** Opening Supplied records block **

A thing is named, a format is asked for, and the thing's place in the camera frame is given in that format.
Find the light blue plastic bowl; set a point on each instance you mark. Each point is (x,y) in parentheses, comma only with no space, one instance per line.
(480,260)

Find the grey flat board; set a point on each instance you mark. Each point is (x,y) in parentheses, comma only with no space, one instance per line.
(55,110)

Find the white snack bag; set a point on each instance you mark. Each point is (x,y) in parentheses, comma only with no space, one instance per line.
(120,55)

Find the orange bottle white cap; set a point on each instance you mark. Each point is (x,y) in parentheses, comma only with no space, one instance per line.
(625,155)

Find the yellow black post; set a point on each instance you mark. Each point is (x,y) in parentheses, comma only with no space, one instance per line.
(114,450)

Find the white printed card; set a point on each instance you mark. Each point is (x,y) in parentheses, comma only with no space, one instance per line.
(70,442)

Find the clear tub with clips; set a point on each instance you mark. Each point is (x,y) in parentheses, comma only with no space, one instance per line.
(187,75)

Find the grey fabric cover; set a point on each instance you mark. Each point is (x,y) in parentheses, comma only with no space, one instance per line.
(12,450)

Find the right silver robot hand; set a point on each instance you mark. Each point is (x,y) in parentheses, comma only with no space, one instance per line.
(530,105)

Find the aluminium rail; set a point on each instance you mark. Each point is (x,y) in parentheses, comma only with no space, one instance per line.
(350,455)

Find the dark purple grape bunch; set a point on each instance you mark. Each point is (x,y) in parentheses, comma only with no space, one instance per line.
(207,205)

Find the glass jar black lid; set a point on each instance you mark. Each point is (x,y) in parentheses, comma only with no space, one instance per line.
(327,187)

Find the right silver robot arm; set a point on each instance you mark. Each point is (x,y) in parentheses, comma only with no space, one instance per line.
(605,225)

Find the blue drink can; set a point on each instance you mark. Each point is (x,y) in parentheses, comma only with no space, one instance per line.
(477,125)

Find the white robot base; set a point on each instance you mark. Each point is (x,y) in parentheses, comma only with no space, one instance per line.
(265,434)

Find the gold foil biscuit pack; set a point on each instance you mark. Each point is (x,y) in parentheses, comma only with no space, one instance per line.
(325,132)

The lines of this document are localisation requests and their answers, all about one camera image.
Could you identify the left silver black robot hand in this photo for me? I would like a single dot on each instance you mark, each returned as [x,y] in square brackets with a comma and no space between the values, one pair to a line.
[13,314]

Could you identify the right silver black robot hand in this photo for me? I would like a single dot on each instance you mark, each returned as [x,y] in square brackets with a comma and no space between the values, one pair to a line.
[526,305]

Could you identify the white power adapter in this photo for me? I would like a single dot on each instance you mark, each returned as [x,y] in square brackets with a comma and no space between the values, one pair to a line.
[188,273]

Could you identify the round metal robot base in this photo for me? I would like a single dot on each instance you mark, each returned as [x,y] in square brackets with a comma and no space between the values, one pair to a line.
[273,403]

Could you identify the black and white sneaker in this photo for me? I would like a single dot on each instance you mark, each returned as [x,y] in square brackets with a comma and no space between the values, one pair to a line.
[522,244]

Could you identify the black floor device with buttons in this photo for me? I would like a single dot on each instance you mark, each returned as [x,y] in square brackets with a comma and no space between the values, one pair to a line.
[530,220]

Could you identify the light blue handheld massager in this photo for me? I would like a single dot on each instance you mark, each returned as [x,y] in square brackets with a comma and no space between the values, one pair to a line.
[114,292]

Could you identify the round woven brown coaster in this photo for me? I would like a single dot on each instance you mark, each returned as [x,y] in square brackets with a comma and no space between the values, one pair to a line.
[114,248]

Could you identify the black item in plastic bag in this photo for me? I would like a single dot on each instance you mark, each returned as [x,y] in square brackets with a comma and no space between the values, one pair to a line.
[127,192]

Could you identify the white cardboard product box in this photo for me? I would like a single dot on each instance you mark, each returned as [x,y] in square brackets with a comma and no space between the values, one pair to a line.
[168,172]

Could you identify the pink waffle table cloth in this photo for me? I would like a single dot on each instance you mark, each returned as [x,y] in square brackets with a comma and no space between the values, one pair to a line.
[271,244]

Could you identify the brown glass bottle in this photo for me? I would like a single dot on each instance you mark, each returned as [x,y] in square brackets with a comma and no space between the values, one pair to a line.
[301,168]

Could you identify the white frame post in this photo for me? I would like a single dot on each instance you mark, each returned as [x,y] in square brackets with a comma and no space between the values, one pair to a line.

** Closing Supplied records block **

Required action:
Every entry must be retyped in full, exactly as given.

Answer to the problem:
A thing is named, a format is asked for, and the thing's place in the camera frame is given in that format.
Find the light blue plastic bowl; set a point on each instance you mark. Each point is (x,y) in parentheses, comma only with no space, one instance per line.
(480,260)

Find the grey flat board; set a point on each instance you mark. Each point is (x,y) in parentheses, comma only with no space, one instance per line.
(55,110)

Find the white snack bag; set a point on each instance you mark. Each point is (x,y) in parentheses, comma only with no space, one instance per line.
(120,55)

Find the orange bottle white cap; set a point on each instance you mark. Each point is (x,y) in parentheses, comma only with no space, one instance per line.
(625,155)

Find the yellow black post; set a point on each instance you mark. Each point is (x,y) in parentheses, comma only with no space, one instance per line.
(114,450)

Find the white printed card; set a point on each instance you mark. Each point is (x,y) in parentheses, comma only with no space, one instance per line.
(70,442)

Find the clear tub with clips; set a point on each instance you mark. Each point is (x,y) in parentheses, comma only with no space, one instance per line.
(187,75)

Find the grey fabric cover; set a point on each instance you mark. Each point is (x,y) in parentheses, comma only with no space, one instance per line.
(12,450)

Find the right silver robot hand; set a point on each instance you mark. Each point is (x,y) in parentheses, comma only with no space, one instance per line.
(530,105)

Find the aluminium rail; set a point on each instance you mark. Each point is (x,y) in parentheses, comma only with no space, one instance per line.
(350,455)

Find the dark purple grape bunch; set a point on each instance you mark. Each point is (x,y) in parentheses, comma only with no space, one instance per line.
(207,205)

Find the glass jar black lid; set a point on each instance you mark. Each point is (x,y) in parentheses, comma only with no space, one instance per line.
(327,187)

Find the right silver robot arm; set a point on each instance you mark. Each point is (x,y) in parentheses, comma only with no space, one instance per line.
(605,225)

Find the blue drink can; set a point on each instance you mark. Each point is (x,y) in parentheses, comma only with no space, one instance per line.
(477,125)

Find the white robot base; set a point on each instance you mark. Each point is (x,y) in parentheses, comma only with no space, one instance per line.
(265,434)

Find the gold foil biscuit pack; set a point on each instance you mark. Each point is (x,y) in parentheses, comma only with no space, one instance per line.
(325,132)

The lines of this document are localisation requests and their answers, all about one camera image.
Could you identify the left silver black robot hand in this photo for me? I would like a single dot on each instance you mark, each returned as [x,y] in square brackets with a comma and no space between the values, one pair to a line.
[13,314]

Could you identify the right silver black robot hand in this photo for me? I would like a single dot on each instance you mark, each returned as [x,y] in square brackets with a comma and no space between the values, one pair to a line.
[526,305]

Could you identify the white power adapter in this photo for me? I would like a single dot on each instance you mark, each returned as [x,y] in square brackets with a comma and no space between the values, one pair to a line.
[188,273]

Could you identify the round metal robot base in this photo for me? I would like a single dot on each instance you mark, each returned as [x,y] in square brackets with a comma and no space between the values, one pair to a line.
[273,403]

Could you identify the black and white sneaker in this photo for me? I would like a single dot on each instance you mark, each returned as [x,y] in square brackets with a comma and no space between the values, one pair to a line.
[522,244]

Could you identify the black floor device with buttons in this photo for me? I would like a single dot on each instance you mark, each returned as [x,y] in square brackets with a comma and no space between the values, one pair to a line.
[530,220]

Could you identify the light blue handheld massager in this photo for me? I would like a single dot on each instance you mark, each returned as [x,y] in square brackets with a comma and no space between the values, one pair to a line.
[114,292]

Could you identify the round woven brown coaster in this photo for me? I would like a single dot on each instance you mark, each returned as [x,y] in square brackets with a comma and no space between the values, one pair to a line.
[114,248]

Could you identify the black item in plastic bag in this photo for me? I would like a single dot on each instance you mark, each returned as [x,y] in square brackets with a comma and no space between the values, one pair to a line.
[127,192]

Could you identify the white cardboard product box in this photo for me? I would like a single dot on each instance you mark, each returned as [x,y] in square brackets with a comma and no space between the values, one pair to a line.
[168,172]

Could you identify the pink waffle table cloth in this photo for me? I would like a single dot on each instance you mark, each returned as [x,y] in square brackets with a comma and no space between the values, one pair to a line.
[271,244]

Could you identify the brown glass bottle in this photo for me? I would like a single dot on each instance you mark, each returned as [x,y] in square brackets with a comma and no space between the values, one pair to a line.
[301,168]

Could you identify the white frame post in this photo for me? I would like a single dot on each instance you mark, each returned as [x,y] in square brackets with a comma and no space between the values, one pair to a line.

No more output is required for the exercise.